Problem set 5 – CS 61 2018

In this assignment, you use fork, exec, and several other interesting system calls to build a command shell. You will implement simple commands, background commands, conditional commands (&& and ||), redirections, and pipes, as well as implement command interruption.

Due Wed 11/21 11:59pm (extension 2 days later)

Your shell implements a subset of the bash shell’s syntax, and is generally compatible with bash for the features they share. You may be interested in a tutorial for Unix shells.

Get the code

Start with the cs61-psets Git repository you used for Problem Set 4 and run git pull handout master This will merge our code, which is in the pset5 subdirectory, with your previous work. If you have any “conflicts” from Problem Set 4, resolve them before continuing further.

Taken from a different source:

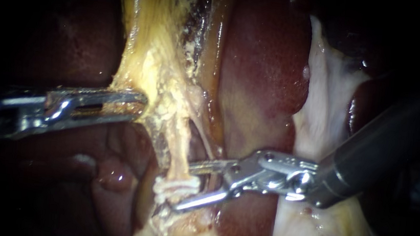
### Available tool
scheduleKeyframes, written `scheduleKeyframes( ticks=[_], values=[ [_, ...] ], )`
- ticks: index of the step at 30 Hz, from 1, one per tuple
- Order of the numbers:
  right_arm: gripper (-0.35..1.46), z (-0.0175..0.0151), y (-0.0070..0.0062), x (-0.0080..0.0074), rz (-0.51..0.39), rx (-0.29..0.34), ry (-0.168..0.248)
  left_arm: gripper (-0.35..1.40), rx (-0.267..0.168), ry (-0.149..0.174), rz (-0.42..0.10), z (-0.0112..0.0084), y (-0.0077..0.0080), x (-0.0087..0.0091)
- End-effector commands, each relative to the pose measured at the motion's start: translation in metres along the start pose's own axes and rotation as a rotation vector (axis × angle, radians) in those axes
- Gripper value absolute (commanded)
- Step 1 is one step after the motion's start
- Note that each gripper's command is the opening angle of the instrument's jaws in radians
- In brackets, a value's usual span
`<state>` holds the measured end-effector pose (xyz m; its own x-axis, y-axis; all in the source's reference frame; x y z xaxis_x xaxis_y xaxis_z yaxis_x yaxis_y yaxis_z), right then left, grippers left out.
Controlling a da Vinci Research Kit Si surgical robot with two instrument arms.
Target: Going back second clip left tube
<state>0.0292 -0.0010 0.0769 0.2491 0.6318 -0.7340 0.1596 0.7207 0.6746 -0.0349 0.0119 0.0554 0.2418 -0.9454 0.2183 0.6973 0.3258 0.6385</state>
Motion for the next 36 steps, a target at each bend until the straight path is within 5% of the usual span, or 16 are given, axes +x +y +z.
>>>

Run git push to save your work back to GitHub.

You may also create a new cs61-psets repository for this assignment.

Don’t forget to enter your repository URL on the grading server.

Shell grammar

There are two main phases to writing a shell. The shell must parse commands from a command line string, and then it must execute those commands.

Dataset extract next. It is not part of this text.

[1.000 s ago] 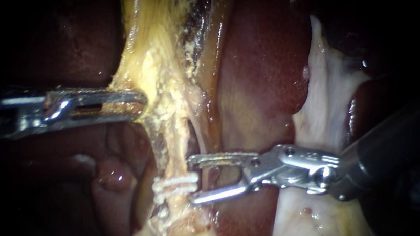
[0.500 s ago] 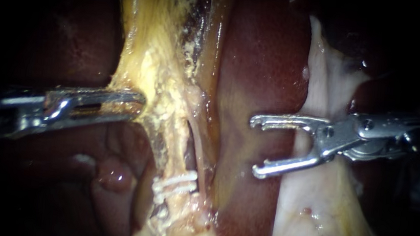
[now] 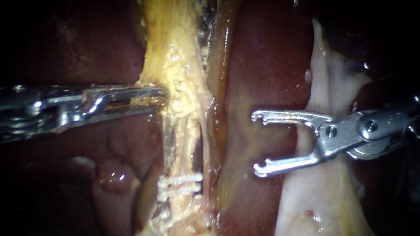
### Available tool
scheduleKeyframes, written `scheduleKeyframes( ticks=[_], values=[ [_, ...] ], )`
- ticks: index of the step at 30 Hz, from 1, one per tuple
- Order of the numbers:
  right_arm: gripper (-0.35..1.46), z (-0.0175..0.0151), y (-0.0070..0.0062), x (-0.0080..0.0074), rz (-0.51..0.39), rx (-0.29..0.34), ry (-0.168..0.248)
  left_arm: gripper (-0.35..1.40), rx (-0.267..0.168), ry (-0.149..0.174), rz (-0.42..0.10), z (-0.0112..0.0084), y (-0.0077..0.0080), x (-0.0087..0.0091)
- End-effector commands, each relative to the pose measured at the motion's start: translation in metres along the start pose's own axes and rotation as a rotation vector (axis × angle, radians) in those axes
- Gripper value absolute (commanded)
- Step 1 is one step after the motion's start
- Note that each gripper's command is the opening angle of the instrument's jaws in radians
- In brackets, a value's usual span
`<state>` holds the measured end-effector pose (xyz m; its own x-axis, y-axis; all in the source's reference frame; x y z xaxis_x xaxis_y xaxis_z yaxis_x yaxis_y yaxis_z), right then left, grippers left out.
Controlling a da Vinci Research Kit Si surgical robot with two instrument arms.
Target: Going back second clip left tube
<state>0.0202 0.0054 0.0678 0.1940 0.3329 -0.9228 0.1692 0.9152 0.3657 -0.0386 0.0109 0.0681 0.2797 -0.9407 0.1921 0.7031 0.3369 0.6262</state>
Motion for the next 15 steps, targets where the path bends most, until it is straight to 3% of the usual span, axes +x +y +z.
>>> scheduleKeyframes(
  ticks=[1,15],
  values=[
    [0.6,0.0001,-0.0001,0.0,-0.005,-0.001,0.0,-0.35,0.0,0.007,0.001,0.0001,0.0,0.0001],
    [0.6,0.0002,-0.0001,0.0,-0.005,-0.003,0.005,-0.35,-0.001,0.007,-0.001,-0.0004,-0.0008,0.0003]
  ],
)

We’ve already completed some of the parsing phase for you. The parse_shell_token function returns the next “token” from the command line, and it differentiates between normal words like “echo” and special control operators like “;” or “>”. But currently, eval_line treats every token like a normal command word, so “echo foo ; echo bar | wc” would print “foo ; echo bar | wc”! Real shells allow users to build up interesting commands from collections of commands, connected by control operators like && and |. Part of your task is to complete the parsing phase. You can complete it all at once, but you don’t need to; see below for staging hints.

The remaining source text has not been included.